I have run a Bradley-Terry model for pairwise comparisons. The Bradley-Terry model deals with a situation in which n individuals or items are compared to one another in paired contests. In my case the model uses confrontations and its results as input. The Bradley-Terry model (Bradley and Terry 1952) assumes that in a contest between any two players, say player i and player j, the odds that i beats j are xi/xj, where xi and xj are positive-valued parameters which might be thought of as representing ability.

Time plays a key role in my analysis. This is what happens when you estimate abilities of top three teams over the time:

abilities

After 20 rounds, Atletico de Madrid and Barcelona have the same estimated ability but while Barcelona is continuosly losing ability since the beginning, Atletico de Madrid presents a robust or even growing evolution. Of course, it depends on how both teams begun the championship. The higher you start, the more you can lose; but watching this graph I can not help feeling that Atletico de Madrid keep their morale higher than Barcelona.

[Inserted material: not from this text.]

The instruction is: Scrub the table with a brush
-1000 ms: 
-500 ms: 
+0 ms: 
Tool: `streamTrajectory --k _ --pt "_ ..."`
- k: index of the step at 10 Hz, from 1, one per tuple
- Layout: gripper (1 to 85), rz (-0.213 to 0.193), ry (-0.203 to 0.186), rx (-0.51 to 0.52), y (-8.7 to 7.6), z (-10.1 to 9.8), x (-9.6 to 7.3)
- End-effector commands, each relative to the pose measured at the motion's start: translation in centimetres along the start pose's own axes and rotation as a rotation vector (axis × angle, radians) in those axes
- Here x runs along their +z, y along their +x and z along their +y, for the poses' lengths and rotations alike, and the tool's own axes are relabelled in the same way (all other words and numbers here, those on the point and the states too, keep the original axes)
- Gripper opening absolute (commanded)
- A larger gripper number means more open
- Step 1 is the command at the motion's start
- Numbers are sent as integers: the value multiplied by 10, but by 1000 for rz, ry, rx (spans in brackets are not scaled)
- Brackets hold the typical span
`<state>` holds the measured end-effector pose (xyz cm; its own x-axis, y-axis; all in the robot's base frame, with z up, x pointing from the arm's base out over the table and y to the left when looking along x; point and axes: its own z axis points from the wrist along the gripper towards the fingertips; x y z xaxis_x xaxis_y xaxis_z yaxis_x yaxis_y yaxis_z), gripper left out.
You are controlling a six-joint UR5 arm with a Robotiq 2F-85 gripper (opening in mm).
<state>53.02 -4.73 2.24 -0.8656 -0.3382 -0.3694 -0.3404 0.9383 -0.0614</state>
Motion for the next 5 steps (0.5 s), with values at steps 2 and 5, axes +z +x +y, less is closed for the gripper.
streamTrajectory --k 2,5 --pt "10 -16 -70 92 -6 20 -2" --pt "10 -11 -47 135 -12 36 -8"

Another interesting output of  the Bradley-Terry model are estimated probabilites of beating teams each others. Since these probabilities depends on previous abilities, Barcelona and Atletico de Madrid have same chances of winning a hypothetical match. But once again, evolution of these probabilities can change our perception:

probabilities

As you can see, Atletico de Madrid has increased the probability of beating Barcelona from 0.25 to 0.50 in just one round and Barcelona has lost more than this probability in the same time. Once again, it seems that Atletico de Madrid is increasingly confidence time by time. And confidence is important in this game. Luckily, football is unpredictable but after taking time into account I dare to say that Atletico de Madrid will win the championship. I am pretty sure.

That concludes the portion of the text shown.